Transcribed from The Deseret News, Salt Lake City, UT, June 10, 1971, pp. 1, A-7:

Marine Plane Rolled Just Before Collision

Combined Wire Services


DUARTE, CALIF. — One minutes before a Marine jet fighter and a commercial airliner collided in flight killing 50 persons near here, the military craft executed a 360-degree roll, the sole survivor of the collision told investigators Wednesday.

Brad Dunbar, spokesman for the National Transportation Safety Board team investigating Sunday’s collision, reported that Marine Lt. Christopher Schiess, 24, radar officer of the craft, who parachuted to safety, said the roll was performed at about 15,500 feet.

Dunbar said Schiess’ full statement would not be released. No other details were disclosed.

The collision occurred at about 12,000 feet in a much-traveled air corridor used by commercial flights out of Los Angeles International Airport. The Air West DC9 was being controlled by radar while the Phantom F4 figher-bomber was on a “see and be seen” or visual flight operation.

Maj. Michael Fibisch, public affairs officer at El Toro Marine Air Station where the fighter was based, declined to remark on Schiess’ statement.

However he did say that aerial acrobatics, such as a 360-degree roll, in commercial air corridors are “definitely not” permissible.

Such acrobatics are permisible in some areas such as over the ocean and “outside of any air routes” but “quite a recognized distance away from any trafficked areas,” he said.

Horace Keene, Federal Aviation Administration officer in Los Angeles, was asked about rules covering acrobatics in trafficked areas.

“I’m sure there are regulations covering it, but I’m not sure what they are,” he replied.

Keene did say the area where the collision occurred “was a controlled airspace.”

Earlier in the day in a signed statement, a 15-year-old boy said he saw the Marine fighter doing stunts just before it collided with the Air West jetliner.

Jeff Whittington, 15, was one of 60 eyewitnesses to the collision being interviewed by safety team members, whose task is to determine what caused the crash and who was responsible.

Whittington said he and a friends [sic] saw the military jet “do a spiral and a loop and disappear behind the ridge where they crashed.”

“I saw the left wing of the fighter strike the center of the fuselage of the Air West,” he said. “The military jet went straight down.”

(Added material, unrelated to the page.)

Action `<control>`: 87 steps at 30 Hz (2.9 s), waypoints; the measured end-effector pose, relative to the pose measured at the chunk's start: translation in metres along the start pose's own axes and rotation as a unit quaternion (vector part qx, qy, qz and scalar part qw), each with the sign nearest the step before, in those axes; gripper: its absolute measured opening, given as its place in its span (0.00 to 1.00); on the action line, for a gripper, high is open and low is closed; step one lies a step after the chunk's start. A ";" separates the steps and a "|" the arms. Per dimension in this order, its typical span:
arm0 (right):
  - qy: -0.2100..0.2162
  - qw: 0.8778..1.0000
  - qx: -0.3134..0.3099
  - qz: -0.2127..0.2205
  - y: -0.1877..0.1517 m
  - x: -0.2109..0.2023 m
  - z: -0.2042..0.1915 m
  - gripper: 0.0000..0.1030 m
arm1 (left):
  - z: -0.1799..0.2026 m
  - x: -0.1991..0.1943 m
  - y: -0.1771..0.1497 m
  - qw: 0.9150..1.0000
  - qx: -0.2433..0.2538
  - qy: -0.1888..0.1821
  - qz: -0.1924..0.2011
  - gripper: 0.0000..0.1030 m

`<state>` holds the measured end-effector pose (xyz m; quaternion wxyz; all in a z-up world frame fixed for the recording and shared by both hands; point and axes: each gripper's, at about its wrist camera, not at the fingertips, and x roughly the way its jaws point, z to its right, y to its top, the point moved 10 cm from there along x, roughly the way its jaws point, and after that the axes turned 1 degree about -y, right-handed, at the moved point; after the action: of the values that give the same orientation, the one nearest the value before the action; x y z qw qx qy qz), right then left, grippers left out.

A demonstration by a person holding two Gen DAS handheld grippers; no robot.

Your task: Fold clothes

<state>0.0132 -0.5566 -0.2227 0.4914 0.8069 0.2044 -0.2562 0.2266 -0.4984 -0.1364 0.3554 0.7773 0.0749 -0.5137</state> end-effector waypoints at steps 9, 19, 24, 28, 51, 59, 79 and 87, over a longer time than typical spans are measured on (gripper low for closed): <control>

In Washington, Rep. Sherman P. Lloyd, R-Utah, says high-speed military aircraft flying near heavily used commercial air routes around major airports should be required to establish contact with airport radar facilities.

Lloyd said such a rule might help prevent the recurrence of mishaps similar to the one Sunday near Los Angeles.

Thirteen of those killed were from Utah and seven from Idaho.

“It is not known what circumstances led to the collision Sunday or who, if anyone, was at fault,” Lloyd said.

“However,” he added, “it has been brought to my attention by Utah aeronautics officials that military aircraft operating under visual flight rules are not required to report to Federal Aviation Administration air traffic control facilities when entering crowded airways.”

The congressman said many military pilots do so on their own, but said the procedure “should be made a hard, fast rule.”

Lloyd asked Transportation Secretary John Volpe to study his proposal.

Another congressman, Rep. Henry S. Reuss, D-Wis., wants the Navy to bar military flights from commercial flight areas.

In a letter to Navy Secretary John H. Chafee, Reuss Wednesday urged the Navy “to keep military flights under your command away from areas surrounding commercial airports, and out of heavily traveled commercial flight paths.”

And aide said the congressman meant flight paths immediately surrounding commercial airports which commercial planes use for take-offs and for landing approaches.

“Such precautions must be instituted, and must be kept in force at least until fully satisfactory midair collision avoidance systems can be developed and generally installed.”

In Idaho, it was reported the F4 Phantom jet involved in the collision stopped at the Mountain Home Air Force Base for several hours prior to the collision.

Lt. Bill Poythress, a public information officer at the base, said the jet stopped at the Idaho base on a flight from McCord AFB, Wash.

Poythress said he did not know whether repairs were made on the craft at Mountain Home, as some sources have indicated, because the Federal Aviation Agency has impounded all records of the jet’s stopover.

“It’s not unordinary for jet flights of this nature to set down at Mountain Home,” said Poythress. He said pilots logging hours often will land for a couple of hours for various reasons.

The Marine jet flew from Mountain Home to Fallon Naval Air Station, Nev., before proceeding en route to El Toro Naval Air Base near Los Angeles.

Efforts to recover bodies of the victims of Sunday’s crash have been hampered by heavy fog at the crash scene — the 3,600-foot level of rugged Mt. Bliss in the San Gabriel Mountains 40 miles from Los Angeles.

The bodies were being ferried out by helicopter, and by darkness Wednesday only 34 had been recovered and only 11 of those identified.